**EXERCISE OBJECTIVE**.
Every line of the following records that includes "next" should be copied.

**RECORDS PROVIDED**.
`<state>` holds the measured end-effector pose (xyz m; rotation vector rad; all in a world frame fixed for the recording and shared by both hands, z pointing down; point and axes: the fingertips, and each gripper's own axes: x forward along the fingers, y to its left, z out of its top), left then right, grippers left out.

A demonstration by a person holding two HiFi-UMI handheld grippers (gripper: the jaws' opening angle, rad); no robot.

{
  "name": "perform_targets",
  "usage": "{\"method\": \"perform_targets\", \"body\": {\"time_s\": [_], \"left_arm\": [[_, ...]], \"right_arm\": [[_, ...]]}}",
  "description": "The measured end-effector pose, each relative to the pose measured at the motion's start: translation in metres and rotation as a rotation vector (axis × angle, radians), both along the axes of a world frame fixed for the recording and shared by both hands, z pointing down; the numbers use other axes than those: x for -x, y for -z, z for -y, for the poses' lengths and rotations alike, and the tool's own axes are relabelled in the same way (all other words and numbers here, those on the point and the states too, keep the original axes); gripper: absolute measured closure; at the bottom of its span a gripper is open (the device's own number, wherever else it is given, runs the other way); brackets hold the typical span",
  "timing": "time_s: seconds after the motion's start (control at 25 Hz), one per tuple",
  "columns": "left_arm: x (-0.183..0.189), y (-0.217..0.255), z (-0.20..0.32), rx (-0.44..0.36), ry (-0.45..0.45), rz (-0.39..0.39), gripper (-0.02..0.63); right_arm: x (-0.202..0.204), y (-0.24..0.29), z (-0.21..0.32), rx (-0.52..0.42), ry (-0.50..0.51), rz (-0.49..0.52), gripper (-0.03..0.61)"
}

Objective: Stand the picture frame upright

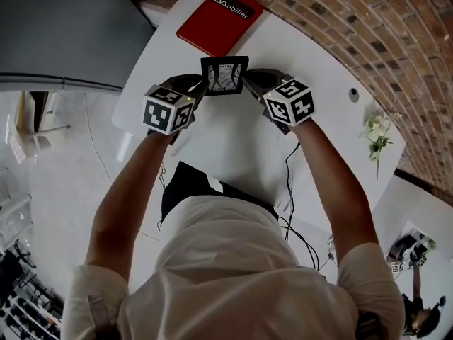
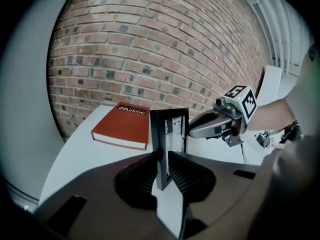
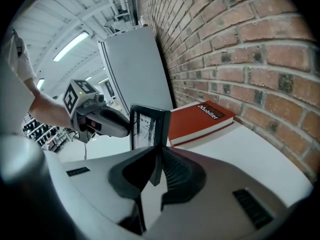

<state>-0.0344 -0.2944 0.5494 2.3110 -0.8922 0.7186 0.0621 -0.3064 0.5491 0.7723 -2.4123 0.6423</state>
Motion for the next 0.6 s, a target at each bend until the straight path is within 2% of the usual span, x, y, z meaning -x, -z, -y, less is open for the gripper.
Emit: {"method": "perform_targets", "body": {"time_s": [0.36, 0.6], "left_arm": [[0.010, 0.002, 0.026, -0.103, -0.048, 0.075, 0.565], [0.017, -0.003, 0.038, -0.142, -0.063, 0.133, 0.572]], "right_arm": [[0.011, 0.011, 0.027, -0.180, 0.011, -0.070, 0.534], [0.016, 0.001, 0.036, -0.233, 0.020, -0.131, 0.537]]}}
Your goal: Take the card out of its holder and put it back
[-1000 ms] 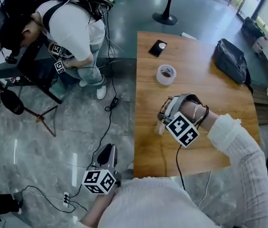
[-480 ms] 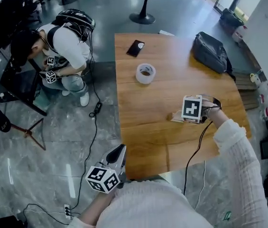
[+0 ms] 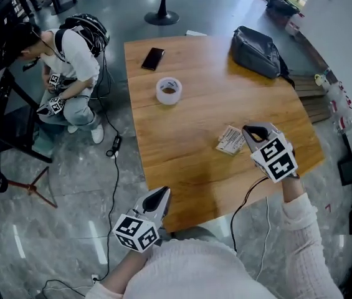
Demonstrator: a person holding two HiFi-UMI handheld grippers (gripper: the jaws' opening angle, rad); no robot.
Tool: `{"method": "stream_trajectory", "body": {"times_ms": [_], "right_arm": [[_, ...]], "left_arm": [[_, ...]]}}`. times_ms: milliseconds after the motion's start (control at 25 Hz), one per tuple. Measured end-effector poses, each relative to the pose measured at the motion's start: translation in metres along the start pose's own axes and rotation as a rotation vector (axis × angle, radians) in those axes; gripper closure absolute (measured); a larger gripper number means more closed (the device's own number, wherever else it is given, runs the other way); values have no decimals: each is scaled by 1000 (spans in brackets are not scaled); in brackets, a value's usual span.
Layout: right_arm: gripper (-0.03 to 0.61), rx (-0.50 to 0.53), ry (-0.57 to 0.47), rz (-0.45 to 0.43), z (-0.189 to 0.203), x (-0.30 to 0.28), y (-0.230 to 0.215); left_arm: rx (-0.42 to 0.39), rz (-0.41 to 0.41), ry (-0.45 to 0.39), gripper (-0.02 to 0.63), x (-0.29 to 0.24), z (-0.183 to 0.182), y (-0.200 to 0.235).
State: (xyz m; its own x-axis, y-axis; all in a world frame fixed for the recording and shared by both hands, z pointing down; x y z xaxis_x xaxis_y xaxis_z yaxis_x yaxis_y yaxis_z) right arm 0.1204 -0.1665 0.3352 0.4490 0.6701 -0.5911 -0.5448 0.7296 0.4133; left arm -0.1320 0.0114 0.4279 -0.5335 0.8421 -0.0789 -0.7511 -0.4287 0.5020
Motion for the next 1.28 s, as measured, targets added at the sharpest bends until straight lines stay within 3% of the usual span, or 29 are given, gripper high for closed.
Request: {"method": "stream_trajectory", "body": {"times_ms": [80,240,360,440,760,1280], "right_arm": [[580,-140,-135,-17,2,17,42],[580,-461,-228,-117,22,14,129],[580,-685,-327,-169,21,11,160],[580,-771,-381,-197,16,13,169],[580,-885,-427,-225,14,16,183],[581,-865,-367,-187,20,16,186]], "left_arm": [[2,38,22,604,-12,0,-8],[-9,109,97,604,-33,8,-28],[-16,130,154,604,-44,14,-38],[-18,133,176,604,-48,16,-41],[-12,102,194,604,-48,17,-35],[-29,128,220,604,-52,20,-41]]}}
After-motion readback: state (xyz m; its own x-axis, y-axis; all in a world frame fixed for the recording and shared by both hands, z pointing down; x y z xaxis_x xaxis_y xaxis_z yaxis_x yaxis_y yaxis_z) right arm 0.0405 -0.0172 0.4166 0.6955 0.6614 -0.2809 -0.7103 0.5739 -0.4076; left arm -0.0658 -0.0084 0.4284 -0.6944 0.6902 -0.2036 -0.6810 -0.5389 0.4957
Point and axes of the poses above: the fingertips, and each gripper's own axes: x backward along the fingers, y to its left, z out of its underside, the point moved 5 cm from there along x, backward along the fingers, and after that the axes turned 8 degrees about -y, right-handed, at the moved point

**OUTPUT BELOW**.
Motion for the next 0.6 s, a target at each bend until the straight path is within 2% of the usual span, x, y, z meaning -x, -z, -y, less is open for the gripper.
Motion for the next 1.28 s, as measured, targets added at the sharpest bends until straight lines stay within 3% of the usual span, or 29 are given, gripper high for closed.

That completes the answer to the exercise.